Reflect as a team on project goals, blockers, and future ambitions.
About the Sailboat Retrospective Template
The Sailboat Retrospective (also known as the Sailboat Agile Exercise) is a low-pressure way for teams to reflect on how they handled a project. By defining your risks (the rocks), delaying issues (anchors), helping teams (wind), and the goal (land), you’ll be able to work out what you’re doing well and what you need to improve on for the next sprint.
Approaching team dynamics with a sailboat metaphor helps everyone describe where they want to go together by figuring out what slows them down and what helps them reach their future goals.
Create your own sailboat retrospective
Making your own sailboat retrospective is easy. Miro’s whiteboard tool is the perfect canvas to create and share them. Get started by selecting the Sailboat Retrospective Template, then take the following steps to make one of your own.
Introduce the sailboat metaphor to your team. For some teammates, this may be the first time they’ve heard the analogy. Explain the five components, and feel free to frame them as questions (for example, “what helps us work faster?”, “what’s holding us back?”, “what risks do you see in our future?”, “what’s our ideal destination or goal?”)
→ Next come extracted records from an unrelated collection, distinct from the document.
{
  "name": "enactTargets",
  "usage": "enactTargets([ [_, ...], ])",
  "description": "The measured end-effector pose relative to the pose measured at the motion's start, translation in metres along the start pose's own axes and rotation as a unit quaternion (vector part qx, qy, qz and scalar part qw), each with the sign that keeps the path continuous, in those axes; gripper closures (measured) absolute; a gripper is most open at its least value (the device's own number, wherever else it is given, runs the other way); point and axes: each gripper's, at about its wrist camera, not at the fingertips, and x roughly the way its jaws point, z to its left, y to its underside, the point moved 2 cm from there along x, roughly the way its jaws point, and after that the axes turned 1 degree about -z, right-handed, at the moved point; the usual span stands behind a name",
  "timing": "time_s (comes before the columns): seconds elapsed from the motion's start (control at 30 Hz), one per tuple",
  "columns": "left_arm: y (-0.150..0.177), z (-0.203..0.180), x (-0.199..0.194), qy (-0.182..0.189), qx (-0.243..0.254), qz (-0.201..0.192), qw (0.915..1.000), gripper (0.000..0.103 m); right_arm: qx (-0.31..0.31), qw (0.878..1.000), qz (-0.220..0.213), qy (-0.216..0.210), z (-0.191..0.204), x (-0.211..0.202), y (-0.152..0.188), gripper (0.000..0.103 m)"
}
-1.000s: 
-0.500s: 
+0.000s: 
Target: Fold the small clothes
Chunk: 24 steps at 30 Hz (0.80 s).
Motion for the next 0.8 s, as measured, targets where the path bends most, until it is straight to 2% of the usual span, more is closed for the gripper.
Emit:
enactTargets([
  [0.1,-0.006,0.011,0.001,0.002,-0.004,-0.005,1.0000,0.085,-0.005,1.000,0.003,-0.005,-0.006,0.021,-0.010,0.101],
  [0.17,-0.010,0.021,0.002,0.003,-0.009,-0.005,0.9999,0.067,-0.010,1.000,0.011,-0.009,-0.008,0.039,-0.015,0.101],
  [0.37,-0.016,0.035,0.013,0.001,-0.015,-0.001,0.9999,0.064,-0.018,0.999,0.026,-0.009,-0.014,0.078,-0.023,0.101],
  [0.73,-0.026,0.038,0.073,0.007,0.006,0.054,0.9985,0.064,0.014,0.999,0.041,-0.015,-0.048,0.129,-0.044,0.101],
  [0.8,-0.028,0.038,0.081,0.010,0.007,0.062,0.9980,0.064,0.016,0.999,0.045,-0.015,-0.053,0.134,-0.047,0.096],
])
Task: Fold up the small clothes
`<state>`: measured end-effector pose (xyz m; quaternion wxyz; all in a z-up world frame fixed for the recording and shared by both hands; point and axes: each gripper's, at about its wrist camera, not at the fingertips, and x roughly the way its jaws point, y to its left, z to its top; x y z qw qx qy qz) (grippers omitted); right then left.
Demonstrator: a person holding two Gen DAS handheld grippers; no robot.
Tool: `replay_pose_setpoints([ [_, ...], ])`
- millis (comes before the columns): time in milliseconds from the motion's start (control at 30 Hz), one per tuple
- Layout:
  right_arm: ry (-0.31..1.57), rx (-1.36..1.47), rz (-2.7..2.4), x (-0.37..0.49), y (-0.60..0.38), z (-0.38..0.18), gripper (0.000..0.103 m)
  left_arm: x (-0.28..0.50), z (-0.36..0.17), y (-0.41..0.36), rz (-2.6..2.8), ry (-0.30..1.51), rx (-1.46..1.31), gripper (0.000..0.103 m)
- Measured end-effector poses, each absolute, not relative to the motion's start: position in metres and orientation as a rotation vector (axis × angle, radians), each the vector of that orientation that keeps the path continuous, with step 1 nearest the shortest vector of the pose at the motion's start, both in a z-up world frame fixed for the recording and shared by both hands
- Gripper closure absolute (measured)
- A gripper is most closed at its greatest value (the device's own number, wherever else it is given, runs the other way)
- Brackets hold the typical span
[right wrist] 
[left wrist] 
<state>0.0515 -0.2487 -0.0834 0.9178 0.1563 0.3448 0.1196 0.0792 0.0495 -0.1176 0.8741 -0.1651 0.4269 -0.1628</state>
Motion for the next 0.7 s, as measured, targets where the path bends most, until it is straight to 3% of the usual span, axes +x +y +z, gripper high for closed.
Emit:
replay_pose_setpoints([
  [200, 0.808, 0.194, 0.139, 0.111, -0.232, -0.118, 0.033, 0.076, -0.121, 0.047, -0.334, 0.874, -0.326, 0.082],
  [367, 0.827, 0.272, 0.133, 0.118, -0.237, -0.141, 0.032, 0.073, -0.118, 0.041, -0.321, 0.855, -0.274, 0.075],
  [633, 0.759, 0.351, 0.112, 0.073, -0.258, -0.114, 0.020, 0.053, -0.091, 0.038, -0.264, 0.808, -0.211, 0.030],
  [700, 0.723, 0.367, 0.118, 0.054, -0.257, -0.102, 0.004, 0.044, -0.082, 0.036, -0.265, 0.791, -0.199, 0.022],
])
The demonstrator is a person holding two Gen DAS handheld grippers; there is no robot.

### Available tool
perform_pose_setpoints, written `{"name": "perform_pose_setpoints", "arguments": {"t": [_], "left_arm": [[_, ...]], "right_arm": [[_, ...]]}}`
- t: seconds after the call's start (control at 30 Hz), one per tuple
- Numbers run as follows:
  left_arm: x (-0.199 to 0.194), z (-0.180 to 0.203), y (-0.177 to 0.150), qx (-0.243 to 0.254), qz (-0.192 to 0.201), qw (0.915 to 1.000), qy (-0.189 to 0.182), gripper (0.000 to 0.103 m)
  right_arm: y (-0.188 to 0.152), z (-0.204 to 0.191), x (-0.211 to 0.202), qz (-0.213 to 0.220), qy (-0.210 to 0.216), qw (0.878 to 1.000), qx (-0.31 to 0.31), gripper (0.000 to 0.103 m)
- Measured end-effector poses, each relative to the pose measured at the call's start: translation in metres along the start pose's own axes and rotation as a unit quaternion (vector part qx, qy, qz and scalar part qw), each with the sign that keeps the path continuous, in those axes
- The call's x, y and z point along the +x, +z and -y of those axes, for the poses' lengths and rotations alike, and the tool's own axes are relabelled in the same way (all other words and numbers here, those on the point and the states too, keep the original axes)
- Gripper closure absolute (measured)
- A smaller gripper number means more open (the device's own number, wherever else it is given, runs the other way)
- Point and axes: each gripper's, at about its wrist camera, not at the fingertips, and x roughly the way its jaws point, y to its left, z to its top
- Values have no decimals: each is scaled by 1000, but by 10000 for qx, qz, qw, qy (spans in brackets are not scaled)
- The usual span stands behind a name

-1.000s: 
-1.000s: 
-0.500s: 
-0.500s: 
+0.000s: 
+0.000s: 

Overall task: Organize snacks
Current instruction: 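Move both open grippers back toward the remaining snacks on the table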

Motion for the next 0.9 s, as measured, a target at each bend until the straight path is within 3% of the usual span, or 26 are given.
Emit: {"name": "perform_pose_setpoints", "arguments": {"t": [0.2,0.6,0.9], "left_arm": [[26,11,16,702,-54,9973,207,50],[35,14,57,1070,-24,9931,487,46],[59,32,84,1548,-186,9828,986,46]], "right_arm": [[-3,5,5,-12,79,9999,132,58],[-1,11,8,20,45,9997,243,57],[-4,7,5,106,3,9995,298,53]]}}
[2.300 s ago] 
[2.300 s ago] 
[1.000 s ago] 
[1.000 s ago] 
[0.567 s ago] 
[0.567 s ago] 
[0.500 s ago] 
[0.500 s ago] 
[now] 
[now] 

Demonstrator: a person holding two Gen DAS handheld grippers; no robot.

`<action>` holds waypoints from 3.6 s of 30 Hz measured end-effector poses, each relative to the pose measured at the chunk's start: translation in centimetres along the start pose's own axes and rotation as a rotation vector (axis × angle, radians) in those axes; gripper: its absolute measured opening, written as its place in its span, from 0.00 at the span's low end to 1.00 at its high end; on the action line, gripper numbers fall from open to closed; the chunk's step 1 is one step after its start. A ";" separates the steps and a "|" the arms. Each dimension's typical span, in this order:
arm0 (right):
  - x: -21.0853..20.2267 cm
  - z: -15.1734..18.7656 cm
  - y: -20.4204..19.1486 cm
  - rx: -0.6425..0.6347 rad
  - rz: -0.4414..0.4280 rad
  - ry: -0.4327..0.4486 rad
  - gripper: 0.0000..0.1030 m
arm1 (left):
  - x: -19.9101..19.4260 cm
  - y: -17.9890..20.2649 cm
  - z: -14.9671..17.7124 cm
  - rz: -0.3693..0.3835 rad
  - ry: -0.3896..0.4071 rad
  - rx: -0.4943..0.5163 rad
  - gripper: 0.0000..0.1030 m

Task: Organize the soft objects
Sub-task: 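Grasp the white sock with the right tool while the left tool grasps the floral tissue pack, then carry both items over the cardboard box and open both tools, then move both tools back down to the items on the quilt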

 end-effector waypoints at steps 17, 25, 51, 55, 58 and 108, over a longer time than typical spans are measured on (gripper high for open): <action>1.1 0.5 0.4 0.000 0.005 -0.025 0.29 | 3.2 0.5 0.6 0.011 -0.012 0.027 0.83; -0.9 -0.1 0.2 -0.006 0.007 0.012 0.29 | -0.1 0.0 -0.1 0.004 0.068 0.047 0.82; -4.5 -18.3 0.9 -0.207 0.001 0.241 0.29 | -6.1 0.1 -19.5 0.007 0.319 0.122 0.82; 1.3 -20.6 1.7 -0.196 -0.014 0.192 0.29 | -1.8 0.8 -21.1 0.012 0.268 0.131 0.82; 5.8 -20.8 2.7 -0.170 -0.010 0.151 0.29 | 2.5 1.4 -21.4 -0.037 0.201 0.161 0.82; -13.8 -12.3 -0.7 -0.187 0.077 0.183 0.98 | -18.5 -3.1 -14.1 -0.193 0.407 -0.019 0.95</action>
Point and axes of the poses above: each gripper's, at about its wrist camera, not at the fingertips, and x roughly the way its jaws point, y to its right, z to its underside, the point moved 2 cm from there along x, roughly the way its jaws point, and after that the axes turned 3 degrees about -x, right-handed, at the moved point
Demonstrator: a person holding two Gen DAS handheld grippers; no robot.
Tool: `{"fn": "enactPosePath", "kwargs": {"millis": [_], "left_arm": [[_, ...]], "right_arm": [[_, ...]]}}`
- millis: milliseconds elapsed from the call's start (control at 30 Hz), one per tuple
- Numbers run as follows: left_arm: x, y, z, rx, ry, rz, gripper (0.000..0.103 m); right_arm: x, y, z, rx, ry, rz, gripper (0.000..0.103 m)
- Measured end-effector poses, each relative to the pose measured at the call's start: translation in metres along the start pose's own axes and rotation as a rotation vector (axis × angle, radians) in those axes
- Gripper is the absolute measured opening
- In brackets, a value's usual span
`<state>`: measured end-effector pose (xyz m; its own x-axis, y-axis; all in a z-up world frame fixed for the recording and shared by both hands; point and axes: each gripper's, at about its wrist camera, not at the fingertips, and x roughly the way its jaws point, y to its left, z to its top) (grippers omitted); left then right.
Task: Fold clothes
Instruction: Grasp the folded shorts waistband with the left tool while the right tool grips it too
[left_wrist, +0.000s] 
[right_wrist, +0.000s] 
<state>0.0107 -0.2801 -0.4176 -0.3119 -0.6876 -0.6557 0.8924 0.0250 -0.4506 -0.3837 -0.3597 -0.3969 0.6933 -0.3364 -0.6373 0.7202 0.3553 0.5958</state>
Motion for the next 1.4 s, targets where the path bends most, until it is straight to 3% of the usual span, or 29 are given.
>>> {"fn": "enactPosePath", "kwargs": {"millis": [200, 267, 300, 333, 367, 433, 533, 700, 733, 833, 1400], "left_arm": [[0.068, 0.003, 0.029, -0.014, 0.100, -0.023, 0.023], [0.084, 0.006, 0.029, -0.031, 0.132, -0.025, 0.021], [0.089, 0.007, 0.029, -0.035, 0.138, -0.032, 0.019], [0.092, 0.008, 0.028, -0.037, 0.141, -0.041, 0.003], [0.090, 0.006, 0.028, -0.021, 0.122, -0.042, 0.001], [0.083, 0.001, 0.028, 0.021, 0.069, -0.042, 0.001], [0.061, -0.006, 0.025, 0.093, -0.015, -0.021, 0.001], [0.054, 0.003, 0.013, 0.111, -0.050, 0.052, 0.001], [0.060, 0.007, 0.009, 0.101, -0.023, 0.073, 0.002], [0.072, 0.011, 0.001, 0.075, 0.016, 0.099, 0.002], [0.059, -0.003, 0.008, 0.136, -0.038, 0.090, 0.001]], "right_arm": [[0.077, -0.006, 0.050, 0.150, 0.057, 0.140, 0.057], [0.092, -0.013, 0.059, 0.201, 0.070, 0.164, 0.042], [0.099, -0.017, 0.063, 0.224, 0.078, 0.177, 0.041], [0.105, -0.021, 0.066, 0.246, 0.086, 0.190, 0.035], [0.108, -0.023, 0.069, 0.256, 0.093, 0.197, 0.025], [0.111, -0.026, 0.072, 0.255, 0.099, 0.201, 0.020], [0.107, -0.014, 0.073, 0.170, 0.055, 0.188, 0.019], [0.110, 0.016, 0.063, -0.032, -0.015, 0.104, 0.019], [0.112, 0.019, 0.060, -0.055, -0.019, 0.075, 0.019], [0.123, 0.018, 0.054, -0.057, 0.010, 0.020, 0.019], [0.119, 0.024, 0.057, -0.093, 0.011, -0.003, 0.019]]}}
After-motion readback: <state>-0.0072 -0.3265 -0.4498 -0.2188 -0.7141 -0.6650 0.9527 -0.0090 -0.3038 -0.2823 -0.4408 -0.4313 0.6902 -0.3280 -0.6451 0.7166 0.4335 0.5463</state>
Tie the visual metaphor back to how to run an Agile sprint. The visual metaphor offers an opportunity for the team to give constructive feedback and work toward future solutions. Like a sailboat, a sprint also has factors that slow it down, and risks in the face of a goal, target or purpose to reach.
Ask each team member to write and reflect individually. Give everyone 10 minutes to create their own sticky notes. Ask them to record reflections relevant to each area of the retrospective. Use Miro’s Countdown Timer to keep things on track.
Present your reflection in pairs or small groups. Spend five minutes each taking turns to dig deeper into the insights recorded on each sticky note.
Choose one team member to group similarly-worded insights together. That team member can spot patterns and relationships between the group’s insights. Accordingly, the team can get a sense of which issues (or positives) had the biggest potential impact on the project.
Vote as a team on what the critical issues are to focus on mitigating and developing. Use the Voting Plugin for Miro to decide what’s worth focusing time and effort on. Each person gets up to 10 votes, and can allocate multiple votes to a single issue.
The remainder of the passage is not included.